The work of French filmmaker Arnaud Desplechin is honored this year at Cinémania. In addition to organizing a discussion between him and Quebec director Anaïs Barbeau-Lavalette, next Thursday at the Inis, the festival will present four of his films, including his most recent, Brother and Sister, which brings together on screen Marion Cotillard and Melvil Poupaud.
Presented in competition at the last Cannes Film Festival, Brother and Sister is a continuation of A Christmas Tale, his 2008 film in which Desplechin explored the complex and strained relationships between family members, the Vuillards, during Christmas.
With Brother and Sister >, the 62-year-old filmmaker offers a new variation on family rancor by directing Alice (Marion Cotillard), an actress in her early fifties, who has hated her brother, Louis (Melvil Poupaud), for more than 20 year. The death of their parents will force them to reconnect.
“The family is a small theater where we love each other, but always with awkwardness”, observes Arnaud Desplechin in an interview granted to Journal by videoconference.
“I loved doing A Christmas Story, but it was a film that went all over the place. This time, I wanted to make a film that would focus on a single question. This question is hate. And since hate is a waste of time, the idea was to end it. I wanted the character of Alice to be free of that at the end of the film. So I made the film obsessed with this question. I asked Marion [Cotillard] to release the character in her interpretation. I wanted her to be free at the end of the film.”
Marion Cotillard is the first actress Desplechin thought of after have completed writing the screenplay for Brother and Sister. The filmmaker had already directed the actress a few years earlier, in his film The Ghosts of Ishmael.

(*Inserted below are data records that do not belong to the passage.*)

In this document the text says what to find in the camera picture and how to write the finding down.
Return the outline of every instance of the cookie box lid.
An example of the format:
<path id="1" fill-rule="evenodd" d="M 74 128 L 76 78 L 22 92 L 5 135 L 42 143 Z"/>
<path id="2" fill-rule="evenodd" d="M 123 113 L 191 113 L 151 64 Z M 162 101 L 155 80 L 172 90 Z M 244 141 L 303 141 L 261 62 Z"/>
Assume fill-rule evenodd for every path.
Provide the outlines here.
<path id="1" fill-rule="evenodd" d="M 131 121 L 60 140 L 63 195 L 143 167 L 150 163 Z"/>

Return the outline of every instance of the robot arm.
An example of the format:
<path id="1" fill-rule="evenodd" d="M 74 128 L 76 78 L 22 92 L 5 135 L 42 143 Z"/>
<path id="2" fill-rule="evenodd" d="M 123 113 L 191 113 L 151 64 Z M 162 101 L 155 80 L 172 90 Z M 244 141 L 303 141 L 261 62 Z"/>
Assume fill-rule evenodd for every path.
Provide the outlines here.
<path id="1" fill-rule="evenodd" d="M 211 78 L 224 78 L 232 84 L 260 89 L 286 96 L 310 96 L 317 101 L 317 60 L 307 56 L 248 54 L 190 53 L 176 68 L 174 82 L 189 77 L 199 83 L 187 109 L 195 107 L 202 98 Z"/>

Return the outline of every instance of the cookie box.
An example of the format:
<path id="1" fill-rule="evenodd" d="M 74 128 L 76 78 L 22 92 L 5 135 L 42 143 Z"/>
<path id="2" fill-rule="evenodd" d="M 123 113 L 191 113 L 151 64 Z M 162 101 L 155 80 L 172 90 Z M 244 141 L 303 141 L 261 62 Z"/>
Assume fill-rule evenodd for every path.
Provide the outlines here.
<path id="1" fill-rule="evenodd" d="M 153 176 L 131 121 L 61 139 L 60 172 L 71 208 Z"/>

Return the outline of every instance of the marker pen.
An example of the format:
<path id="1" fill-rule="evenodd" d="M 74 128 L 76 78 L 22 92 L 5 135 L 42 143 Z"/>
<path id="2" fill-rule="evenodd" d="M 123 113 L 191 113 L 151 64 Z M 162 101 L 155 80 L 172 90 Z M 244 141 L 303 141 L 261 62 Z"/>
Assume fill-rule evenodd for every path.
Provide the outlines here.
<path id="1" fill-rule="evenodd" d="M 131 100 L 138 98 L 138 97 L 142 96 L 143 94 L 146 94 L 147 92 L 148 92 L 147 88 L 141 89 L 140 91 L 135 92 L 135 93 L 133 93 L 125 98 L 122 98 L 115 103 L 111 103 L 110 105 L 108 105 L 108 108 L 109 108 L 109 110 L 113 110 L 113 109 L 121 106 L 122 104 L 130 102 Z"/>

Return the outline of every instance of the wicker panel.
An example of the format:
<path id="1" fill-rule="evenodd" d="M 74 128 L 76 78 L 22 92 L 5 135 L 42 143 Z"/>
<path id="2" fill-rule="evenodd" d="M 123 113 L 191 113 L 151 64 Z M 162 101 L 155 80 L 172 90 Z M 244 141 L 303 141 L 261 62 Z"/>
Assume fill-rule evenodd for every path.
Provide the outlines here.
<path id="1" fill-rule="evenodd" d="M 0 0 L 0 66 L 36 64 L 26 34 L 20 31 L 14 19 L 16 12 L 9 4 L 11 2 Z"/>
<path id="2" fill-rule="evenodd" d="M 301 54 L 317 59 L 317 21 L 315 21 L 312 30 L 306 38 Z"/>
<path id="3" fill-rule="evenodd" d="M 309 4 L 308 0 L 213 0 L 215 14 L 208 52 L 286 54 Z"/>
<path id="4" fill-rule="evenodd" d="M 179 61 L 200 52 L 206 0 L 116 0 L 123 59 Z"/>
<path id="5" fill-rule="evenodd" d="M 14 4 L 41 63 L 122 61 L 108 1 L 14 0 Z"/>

“The day I finished the script, I wondered why I was making the film. I realized that I was doing it for the character of Alice. And what is the actress, in France, that I am madly following, whatever she does? It's Marion. She has this ability to save everything she touches. This is the magic of Marion. The same evening, when I finished the script, I sent it to Marion. She called me back at one o'clock in the morning and the matter was settled.”
In addition to Brother and Sister, Cinémania will present A Christmas Tale (2008) and Kings and Queen (2003), two of Desplechin's best-known feature films. The film Deception, an adaptation of Philip Roth's novel that the filmmaker shot before Brother and Sister, will also be screened during the festival.
< strong>The films Brother and Sister and Deception hit theaters November 11.